• **TASK DIRECTIONS**:
Report all lines of the data below that hold the word "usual".

[Items from a dataset]
---
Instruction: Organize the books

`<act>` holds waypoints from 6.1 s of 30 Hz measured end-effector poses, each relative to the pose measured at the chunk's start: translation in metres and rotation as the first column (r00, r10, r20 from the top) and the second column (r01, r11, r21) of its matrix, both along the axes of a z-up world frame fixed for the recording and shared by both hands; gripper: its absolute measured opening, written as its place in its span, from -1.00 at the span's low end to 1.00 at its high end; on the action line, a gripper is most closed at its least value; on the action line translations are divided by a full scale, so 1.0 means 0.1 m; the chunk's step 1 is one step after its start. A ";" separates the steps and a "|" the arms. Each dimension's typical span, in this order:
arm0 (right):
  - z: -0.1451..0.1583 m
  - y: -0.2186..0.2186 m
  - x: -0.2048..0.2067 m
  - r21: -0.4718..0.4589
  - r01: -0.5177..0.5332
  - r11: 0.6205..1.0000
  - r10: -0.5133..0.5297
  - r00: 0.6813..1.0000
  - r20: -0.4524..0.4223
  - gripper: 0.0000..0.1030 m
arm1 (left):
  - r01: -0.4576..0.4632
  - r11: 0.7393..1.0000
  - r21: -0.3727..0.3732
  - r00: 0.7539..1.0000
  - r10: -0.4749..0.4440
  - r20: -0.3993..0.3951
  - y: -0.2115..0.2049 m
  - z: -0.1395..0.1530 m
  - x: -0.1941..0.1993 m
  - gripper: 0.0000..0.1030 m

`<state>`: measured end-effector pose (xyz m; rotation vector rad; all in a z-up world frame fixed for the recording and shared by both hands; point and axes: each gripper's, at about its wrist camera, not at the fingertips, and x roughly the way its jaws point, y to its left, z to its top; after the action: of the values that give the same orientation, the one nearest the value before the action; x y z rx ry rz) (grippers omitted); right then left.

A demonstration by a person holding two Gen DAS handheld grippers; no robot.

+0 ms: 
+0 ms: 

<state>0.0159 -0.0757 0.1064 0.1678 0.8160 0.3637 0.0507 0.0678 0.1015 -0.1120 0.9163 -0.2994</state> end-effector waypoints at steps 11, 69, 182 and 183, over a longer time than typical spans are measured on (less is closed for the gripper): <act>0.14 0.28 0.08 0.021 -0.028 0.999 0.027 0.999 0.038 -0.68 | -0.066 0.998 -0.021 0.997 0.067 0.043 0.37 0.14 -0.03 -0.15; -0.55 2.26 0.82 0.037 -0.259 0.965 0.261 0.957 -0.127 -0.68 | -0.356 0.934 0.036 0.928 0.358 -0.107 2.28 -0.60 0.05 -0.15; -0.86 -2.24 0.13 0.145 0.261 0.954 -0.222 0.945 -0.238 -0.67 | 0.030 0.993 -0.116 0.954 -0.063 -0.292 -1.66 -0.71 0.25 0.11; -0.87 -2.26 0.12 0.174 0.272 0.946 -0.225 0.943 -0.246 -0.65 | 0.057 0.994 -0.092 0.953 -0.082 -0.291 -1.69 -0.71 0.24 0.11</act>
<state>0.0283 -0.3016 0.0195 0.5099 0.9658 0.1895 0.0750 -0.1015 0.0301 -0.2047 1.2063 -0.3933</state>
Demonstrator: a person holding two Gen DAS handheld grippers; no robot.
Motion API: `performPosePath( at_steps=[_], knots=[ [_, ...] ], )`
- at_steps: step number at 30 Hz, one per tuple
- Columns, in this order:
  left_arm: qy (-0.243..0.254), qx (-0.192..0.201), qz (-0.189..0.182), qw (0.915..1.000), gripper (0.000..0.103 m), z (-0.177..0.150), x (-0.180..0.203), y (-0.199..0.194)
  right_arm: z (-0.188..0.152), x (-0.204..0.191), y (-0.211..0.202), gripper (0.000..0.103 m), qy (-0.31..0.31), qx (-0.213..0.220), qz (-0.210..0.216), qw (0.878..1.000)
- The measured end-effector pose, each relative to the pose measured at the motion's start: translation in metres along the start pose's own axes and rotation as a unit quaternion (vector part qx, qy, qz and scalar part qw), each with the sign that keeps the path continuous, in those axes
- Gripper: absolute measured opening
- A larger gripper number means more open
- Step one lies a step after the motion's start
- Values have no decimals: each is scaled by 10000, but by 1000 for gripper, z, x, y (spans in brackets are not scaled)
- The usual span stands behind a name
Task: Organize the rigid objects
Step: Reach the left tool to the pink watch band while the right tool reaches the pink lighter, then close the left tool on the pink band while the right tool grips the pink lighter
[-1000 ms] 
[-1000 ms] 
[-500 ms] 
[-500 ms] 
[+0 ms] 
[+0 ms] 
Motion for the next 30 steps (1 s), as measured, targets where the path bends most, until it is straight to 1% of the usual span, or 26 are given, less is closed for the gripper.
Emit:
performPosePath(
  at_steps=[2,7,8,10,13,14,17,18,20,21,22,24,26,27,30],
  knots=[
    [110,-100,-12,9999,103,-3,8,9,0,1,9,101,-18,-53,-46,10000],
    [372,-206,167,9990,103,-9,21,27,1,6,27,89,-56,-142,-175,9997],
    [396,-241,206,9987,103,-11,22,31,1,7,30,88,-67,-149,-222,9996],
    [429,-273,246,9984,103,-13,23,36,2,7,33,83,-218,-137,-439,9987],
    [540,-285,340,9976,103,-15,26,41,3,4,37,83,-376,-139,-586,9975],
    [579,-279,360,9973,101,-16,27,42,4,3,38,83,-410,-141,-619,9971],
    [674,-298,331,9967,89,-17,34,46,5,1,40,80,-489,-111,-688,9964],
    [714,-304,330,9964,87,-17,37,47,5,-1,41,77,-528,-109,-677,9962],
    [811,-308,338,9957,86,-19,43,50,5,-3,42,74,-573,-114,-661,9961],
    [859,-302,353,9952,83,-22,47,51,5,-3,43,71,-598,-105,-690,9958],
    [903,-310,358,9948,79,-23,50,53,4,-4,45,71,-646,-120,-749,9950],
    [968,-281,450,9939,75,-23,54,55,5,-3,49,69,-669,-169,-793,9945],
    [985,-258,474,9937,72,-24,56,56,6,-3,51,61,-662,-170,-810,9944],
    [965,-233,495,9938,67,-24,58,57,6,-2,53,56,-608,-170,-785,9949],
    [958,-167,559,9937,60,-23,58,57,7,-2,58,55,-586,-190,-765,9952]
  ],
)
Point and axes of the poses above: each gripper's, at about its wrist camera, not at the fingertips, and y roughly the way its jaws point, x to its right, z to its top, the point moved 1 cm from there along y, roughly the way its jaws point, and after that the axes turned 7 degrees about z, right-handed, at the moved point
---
• **RESULT**:
- The usual span stands behind a name
Motion for the next 30 steps (1 s), as measured, targets where the path bends most, until it is straight to 1% of the usual span, or 26 are given, less is closed for the gripper.

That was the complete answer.